Prancis menurunkan bendera di istana presiden dan gedung-gedung publik menjadi setengah tiang untuk menghormati Ratu.
Presiden Emmanuel Macron mengatakan tidak ada penguasa asing lain yang mengunjungi Istana Elysee selain Elizabeth II, yang mengenal delapan presiden Prancis kontemporer.
Dia memuji "otoritas moral yang tidak dapat diubah", pengetahuannya yang mendalam tentang bahasa Prancis dan stabilitas yang dibawanya "melintasi fluktuasi dan pergolakan politik, keabadian dengan aroma keabadian".
Di India, yang pernah menjadi koloni Inggris, Perdana Menteri Narendra Modi menyebutnya "pendukung zaman kita".
"Dia mempersonifikasikan martabat dan kesopanan dalam kehidupan publik," tweet Modi.
Para pemimpin di 54 negara Persemakmuran, sebuah kelompok yang dibangun di sekitar Inggris dan bekas koloninya, juga menyuarakan duka cita mereka atas kepergian Elizabeth II.
"Bagi sebagian besar warga Kanada, kami tidak mengenal kedaulatan lain," kata Perdana Menteri Kanada Justin Trudeau dalam sebuah pernyataan.
Perdana Menteri Australia Anthony Albanese mengatakan Ratu adalah satu-satunya raja yang memerintah yang dikenal sebagian besar orang Australia dan satu-satunya yang pernah mengunjungi negara mereka.

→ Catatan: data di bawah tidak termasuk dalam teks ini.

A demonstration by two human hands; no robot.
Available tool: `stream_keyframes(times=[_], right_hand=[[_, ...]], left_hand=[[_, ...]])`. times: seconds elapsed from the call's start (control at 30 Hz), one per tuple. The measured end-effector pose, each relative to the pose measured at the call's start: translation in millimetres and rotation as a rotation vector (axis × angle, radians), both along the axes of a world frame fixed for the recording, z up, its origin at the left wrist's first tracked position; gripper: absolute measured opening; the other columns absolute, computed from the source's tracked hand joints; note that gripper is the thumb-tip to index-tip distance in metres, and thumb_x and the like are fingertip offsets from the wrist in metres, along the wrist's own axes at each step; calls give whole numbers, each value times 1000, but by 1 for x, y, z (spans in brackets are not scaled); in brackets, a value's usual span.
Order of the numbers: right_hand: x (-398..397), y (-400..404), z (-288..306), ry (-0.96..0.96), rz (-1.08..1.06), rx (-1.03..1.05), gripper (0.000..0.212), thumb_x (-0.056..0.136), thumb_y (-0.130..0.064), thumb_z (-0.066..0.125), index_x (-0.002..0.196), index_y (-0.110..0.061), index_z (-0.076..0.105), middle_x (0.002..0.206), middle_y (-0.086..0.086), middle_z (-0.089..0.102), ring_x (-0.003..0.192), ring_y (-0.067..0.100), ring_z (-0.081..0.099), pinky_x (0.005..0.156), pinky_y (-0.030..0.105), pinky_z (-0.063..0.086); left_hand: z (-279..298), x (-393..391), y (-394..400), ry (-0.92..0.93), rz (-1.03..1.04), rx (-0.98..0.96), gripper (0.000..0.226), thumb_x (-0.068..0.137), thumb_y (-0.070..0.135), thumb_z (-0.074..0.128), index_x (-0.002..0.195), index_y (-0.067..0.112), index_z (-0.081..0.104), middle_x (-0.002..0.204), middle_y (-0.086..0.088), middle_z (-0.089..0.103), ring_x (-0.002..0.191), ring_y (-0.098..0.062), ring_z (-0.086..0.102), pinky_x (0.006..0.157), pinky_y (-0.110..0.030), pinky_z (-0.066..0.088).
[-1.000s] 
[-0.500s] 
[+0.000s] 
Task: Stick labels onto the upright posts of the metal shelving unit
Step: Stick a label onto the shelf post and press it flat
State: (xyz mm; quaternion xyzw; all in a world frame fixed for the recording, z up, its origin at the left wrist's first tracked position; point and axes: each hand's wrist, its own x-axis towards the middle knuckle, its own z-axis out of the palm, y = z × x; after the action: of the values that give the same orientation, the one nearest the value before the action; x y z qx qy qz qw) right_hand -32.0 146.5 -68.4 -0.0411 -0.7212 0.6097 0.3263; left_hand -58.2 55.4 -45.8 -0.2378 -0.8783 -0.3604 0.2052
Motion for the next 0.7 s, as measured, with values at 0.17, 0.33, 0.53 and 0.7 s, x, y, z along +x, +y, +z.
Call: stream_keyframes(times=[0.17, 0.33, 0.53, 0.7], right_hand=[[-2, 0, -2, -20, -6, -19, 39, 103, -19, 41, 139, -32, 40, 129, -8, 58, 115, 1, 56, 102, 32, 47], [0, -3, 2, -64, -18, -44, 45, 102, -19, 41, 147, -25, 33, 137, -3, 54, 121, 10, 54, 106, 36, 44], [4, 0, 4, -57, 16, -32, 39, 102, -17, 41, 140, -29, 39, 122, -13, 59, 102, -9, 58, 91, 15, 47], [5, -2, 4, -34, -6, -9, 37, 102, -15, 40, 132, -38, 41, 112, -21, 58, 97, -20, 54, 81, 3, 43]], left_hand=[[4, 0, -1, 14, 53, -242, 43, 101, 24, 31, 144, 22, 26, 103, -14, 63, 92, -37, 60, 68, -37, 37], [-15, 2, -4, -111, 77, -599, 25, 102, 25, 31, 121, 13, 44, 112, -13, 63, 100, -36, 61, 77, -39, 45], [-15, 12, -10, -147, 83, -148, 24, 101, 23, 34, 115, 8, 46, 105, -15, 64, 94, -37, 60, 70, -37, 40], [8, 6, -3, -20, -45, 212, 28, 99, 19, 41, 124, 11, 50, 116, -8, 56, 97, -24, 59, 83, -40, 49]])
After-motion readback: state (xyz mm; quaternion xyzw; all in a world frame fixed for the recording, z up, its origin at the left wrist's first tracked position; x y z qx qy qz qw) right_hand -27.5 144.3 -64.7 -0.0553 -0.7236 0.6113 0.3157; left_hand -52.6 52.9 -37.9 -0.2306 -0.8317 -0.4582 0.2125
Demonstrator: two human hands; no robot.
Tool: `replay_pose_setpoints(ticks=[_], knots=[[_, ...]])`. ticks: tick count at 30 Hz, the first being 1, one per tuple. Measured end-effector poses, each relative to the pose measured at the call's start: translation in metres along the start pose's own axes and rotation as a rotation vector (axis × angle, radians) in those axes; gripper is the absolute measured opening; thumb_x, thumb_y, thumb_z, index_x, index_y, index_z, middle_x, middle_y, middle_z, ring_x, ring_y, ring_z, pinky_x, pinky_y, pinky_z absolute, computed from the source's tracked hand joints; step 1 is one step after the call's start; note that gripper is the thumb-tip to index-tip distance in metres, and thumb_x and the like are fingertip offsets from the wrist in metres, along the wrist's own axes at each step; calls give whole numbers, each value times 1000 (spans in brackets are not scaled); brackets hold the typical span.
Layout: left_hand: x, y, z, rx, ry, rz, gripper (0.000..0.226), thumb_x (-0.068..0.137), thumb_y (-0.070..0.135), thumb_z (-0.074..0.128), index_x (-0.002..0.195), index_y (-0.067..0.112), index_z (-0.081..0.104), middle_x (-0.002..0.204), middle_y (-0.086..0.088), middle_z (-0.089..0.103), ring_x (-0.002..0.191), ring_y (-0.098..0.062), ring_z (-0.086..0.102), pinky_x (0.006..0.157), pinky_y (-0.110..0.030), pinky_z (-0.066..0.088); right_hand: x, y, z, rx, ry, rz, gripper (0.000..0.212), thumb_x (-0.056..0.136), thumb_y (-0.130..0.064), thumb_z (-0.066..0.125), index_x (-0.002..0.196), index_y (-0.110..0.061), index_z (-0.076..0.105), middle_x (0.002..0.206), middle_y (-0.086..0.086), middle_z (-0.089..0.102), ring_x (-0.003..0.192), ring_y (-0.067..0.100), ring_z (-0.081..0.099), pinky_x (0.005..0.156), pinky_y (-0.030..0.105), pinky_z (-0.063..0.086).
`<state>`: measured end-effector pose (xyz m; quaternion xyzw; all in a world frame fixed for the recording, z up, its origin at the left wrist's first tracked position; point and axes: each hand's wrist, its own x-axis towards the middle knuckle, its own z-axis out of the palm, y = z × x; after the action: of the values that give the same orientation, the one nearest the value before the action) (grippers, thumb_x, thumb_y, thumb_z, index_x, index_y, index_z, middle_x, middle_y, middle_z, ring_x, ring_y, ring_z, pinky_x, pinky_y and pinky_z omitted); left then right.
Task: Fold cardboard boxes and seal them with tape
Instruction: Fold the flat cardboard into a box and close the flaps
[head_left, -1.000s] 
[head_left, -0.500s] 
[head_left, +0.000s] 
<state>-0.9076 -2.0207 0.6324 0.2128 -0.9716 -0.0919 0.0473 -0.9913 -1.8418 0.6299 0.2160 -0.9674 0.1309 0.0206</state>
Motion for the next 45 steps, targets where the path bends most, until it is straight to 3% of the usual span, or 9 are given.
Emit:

"Dan selama tujuh dekade yang luar biasa, Yang Mulia adalah sosok yang langka dan konstan di tengah perubahan yang cepat," katanya. "Melalui kebisingan dan turbulensi selama bertahun-tahun, dia mewujudkan dan menunjukkan kesopanan abadi dan ketenangan abadi."
Kematian Ratu terjadi ketika semakin banyak wilayah Inggris di Karibia berusaha untuk menggantikan raja dengan kepala negara mereka sendiri di tengah tuntutan agar Inggris meminta maaf atas pelanggaran era kolonialnya dan memberikan reparasi perbudakan bekas koloninya.
Namun, para pemimpin Karibia dari Bermuda hingga Dominika dan sekitarnya berduka atas kematiannya.
"Kepergiannya mengakhiri pemerintahan ikonik selama 70 tahun dan merupakan kehilangan besar bagi negara-negara persemakmuran dan dunia," cuit Roosevelt Skerrit, perdana menteri Dominika.
Beberapa menit kemudian, Perdana Menteri Bermuda David Burt mencatat bahwa pemerintahannya "telah berlangsung puluhan tahun dengan perubahan besar bagi Inggris dan dunia".
Perdana Menteri Jamaika Andrew Holness mencatat bahwa sejak dia dimahkotai pada tahun 1953, Ratu mengunjungi pulau itu setiap dekade hingga 2002.
"Tidak diragukan lagi, dia membentuk ikatan khusus dengan orang-orang Jamaika selama masa pemerintahannya," katanya. "Kami sedih bahwa kami tidak akan melihat cahayanya lagi, tetapi kami akan mengingat masa pemerintahannya yang bersejarah."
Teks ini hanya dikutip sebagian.